Method: After obtaining written informed consent, 61 patients presenting to
a clinic with acute migraine were infused with 300mg of intravenous valproate
sodium. Sixty-six attacks were treated. The time at the beginning of infusion;
the time at the end of infusion; the time to onset of relief of headache, nausea,
and other associated symptoms; the time to meaningful relief; and the time to
complete relief were recorded.
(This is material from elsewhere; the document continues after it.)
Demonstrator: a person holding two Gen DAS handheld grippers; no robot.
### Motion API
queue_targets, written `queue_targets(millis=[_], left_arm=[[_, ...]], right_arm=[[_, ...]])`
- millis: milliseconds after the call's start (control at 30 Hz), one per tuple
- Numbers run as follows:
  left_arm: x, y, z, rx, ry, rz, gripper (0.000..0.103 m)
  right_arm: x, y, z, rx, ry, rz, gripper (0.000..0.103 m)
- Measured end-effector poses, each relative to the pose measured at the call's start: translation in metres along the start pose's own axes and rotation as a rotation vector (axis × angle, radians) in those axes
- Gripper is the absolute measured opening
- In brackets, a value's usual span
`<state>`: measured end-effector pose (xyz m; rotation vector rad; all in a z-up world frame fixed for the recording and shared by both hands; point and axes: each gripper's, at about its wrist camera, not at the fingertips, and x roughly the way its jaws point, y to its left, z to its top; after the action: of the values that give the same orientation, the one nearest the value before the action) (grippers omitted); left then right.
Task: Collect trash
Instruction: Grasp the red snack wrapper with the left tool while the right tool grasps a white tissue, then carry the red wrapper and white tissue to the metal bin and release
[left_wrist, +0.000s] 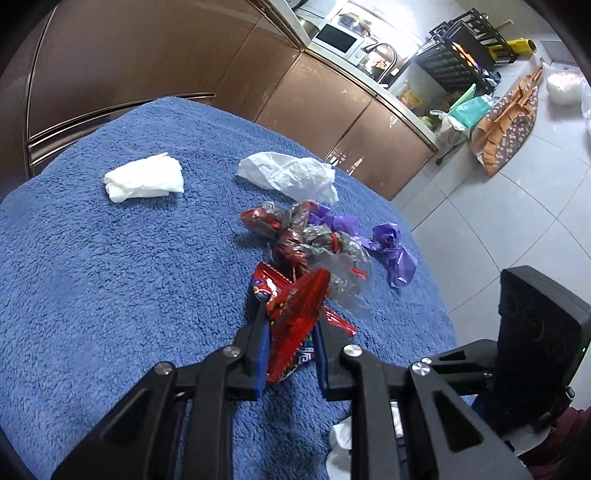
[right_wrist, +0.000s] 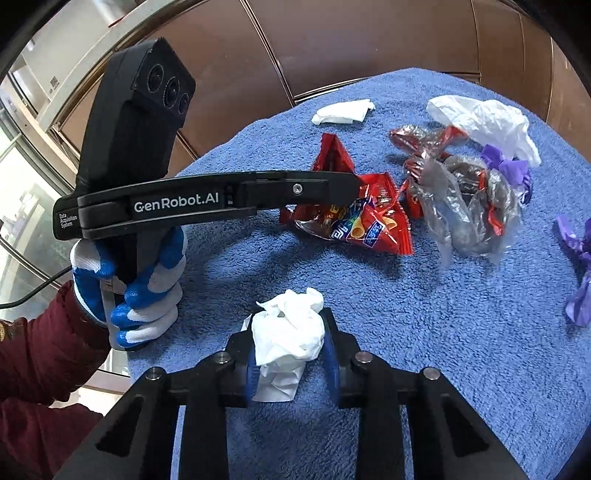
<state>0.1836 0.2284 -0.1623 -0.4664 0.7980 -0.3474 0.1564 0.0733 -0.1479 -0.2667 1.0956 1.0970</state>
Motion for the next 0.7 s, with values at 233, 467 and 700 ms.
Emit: queue_targets(millis=[233,467,700], left_arm=[[-0.024,-0.013,-0.004,0.015,-0.033,-0.001,0.019],[-0.061,-0.033,-0.009,0.045,-0.079,0.009,0.019],[-0.091,-0.057,-0.012,0.082,-0.117,0.020,0.019]], right_arm=[[-0.041,0.002,-0.022,0.027,-0.074,-0.060,0.025],[-0.097,-0.002,-0.044,0.102,-0.198,-0.147,0.025],[-0.154,-0.012,-0.065,0.182,-0.353,-0.240,0.025]])
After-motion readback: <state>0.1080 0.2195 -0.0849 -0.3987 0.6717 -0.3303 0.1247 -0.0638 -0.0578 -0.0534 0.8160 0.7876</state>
Patientís pulse, blood pressure, and respiration
were monitored. Adverse events were recorded.
Results: Mean time to onset of relief was 8 minutes, mean time to meaningful
relief was 16 minutes, and mean time to complete relief was 25 minutes. A reduction
in pain from severe or moderate to mild or no pain in 30 minutes was reported in 37
of 66 attacks; in 11 attacks, a reduction of more than 50% in headache severity in
30 minutes was reported. Thus, 48 (73%) of 66 attacks had significant improvement.
After treatment with valproate, headache severity was significantly decreased
(P<.0001); nausea, disability, and photophobia decreased; and patients became more
alert. No serious adverse events were reported.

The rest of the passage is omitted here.